Раз в прошлом году, поздним сентябрьским вечером, на даче, Виктории захотелось яблок, и они оба вышли в сад, осенний, холодный. Возле забора в верхушках берез не по-летнему шумел, сыпал листьями ветер, крупные звезды выстроились несметной силой над черной крышей дачи, и меж угольных елей проступал высоким белым поясом Орион. В потемках Васильев тряс стволы яблонь, включал карманный фонарик, нащупывая лучом в траве круглые бока антоновок, и Виктория, шурша корзиной, собирала их, радуясь этому вечернему приключению: «Смотри, па, какой огромный дурачище, лежит и притаился!» Последние яблоки падали на землю с крепким сочным стуком, а когда внесли полную корзину в дом и высыпали антоновки на стол террасы, везде разнесся ночной холодок ветра, и будто чистота прозрачного речного льда, первозданная свежесть исходила от Виктории, от ярких. приглашающих к искренности и веселому пиршеству ее широких серо-синих глаз. И успокоенно он подумал, что Вика полностью оправилась после болезни и вернулось к ней прежнее ощущение жизни. Но через полчаса, поднявшись на мансарду, в мастерскую, он увидел, что свет наверху погашен, в огромных, во всю стену, окнах стояла чернота ночи с пылающими созвездиями, а Виктория лежала под окном на тахте и плакала глухо, тихо, и глаза с блеском слез посмотрели ему в глаза умоляюще-испуганно, когда он наклонился к ней, спросил, что случилось. «Нет, ничего, свет, пожалуйста, не зажигай», — ожесточенно ответила она и села на тахте, стала грызть яблоко, всхлипывая по-детски носом, больше не сказав ничего.
«Папа, миленький, я не могу, не хочу видеть людей!..» — опять вспомнил он ее слова безысходного отчаяния в дни болезни и, заставляя себя не поворачиваться от окна к Марии, услышал, как она подошла осторожно сзади, приникла головой к его плечу, спросила шепотом:
— Почему ты молчишь?
— Ни ты, ни я не помогли ей. Единственное, что я могу сказать, — проговорил он с резким сожалением, словно не хотел сейчас прикосновения Марии.
Она отстранилась.
— Но — как?.. Володя, ты привык и не замечаешь, как любит тебя Виктория. Ей было бы невыносимо, если бы она узнала о нашем разговоре… Она хотела бы остаться прежней в твоих глазах, — сказала Мария и погладила его плечо с насильной нежностью. — Я даже уверена, что она тебя любит гораздо больше меня.

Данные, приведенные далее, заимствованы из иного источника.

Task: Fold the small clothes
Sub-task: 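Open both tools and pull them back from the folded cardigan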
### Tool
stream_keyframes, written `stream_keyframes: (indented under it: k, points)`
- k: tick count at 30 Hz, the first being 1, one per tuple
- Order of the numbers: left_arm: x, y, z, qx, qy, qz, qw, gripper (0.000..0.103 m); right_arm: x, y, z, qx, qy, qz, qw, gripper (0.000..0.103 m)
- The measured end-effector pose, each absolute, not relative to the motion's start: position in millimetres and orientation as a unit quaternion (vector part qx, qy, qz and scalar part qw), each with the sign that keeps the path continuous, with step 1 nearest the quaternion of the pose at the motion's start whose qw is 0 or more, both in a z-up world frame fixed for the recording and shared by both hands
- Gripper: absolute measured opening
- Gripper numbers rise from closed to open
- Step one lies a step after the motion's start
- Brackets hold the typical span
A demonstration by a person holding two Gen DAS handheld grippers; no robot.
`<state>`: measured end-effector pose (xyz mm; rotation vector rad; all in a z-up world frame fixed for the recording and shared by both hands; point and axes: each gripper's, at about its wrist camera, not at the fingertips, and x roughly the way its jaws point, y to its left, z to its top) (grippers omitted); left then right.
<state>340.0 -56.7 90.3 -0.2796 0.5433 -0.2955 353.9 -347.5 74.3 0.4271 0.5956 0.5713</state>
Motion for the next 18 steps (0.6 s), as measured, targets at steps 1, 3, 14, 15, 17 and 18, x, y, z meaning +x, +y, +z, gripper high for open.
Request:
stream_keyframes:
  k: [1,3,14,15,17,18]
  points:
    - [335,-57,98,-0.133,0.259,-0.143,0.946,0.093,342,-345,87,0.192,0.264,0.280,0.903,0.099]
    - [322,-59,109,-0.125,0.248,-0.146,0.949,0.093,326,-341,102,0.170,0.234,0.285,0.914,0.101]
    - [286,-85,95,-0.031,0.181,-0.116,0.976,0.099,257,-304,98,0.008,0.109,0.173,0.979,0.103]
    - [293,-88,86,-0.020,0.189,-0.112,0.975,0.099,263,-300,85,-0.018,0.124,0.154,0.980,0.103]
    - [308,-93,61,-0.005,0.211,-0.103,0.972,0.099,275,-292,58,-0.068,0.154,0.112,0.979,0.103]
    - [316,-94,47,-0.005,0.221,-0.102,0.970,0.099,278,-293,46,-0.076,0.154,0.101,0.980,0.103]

Но, кажется, ты в чем-то меня упрекаешь?
— Нив чем.
— С нами происходит что-то нехорошее.
— Просто ты стала нас меньше любить, — проговорил он, еще не сознавая, зачем сказал эту фразу, и мимо отстранившейся Марии прошел в коридор, из конца в конец оголенно залитый электричеством, с большим, пусто отблескивающим зеркалом, с бессмысленным телефоном, оделся быстро и, откидывая цепочку, приостановился, настигнутый ее жалким окликом:
— Володя, куда?
— Я буду ждать Викторию около дома, — ответил он и вышел на лестничную площадку к лифту.
Ему во что бы то ни стало надо было глотнуть освежающего воздуха и расслабить в себе сжатую пружину удушья. Выйдя из подъезда, он сдвинул меховую шапку с еще влажного лба, расстегнул на груди пуговицы — сырость ночи обмыла его сквозь свитер, и стало немного легче.
А вверху гудело, грохотало по крышам, накатывало волнами, вязко плескалось во тьме, шумело где-то за домами море, порывами хлопала и разрывалась в клочья намокшая парусина, и из-за угла дома набрасывался ветер, забивая дыхание.
Васильев шел по хрумкающему ледку, а впереди над сучьями тополей месяц то появлялся в светлеющей глубине проруби, то мчался, нырял в сизом дыму. В воздухе всюду пахло мартом, в пахучей, набухшей темноте улицы волновались деревья. Их морской гул вместе с гудением проводов проносился тугими потоками, перехлестывал крыши, и, подточенный южным ветром, талый снег срывался с карнизов, обвально гремел в водосточных трубах.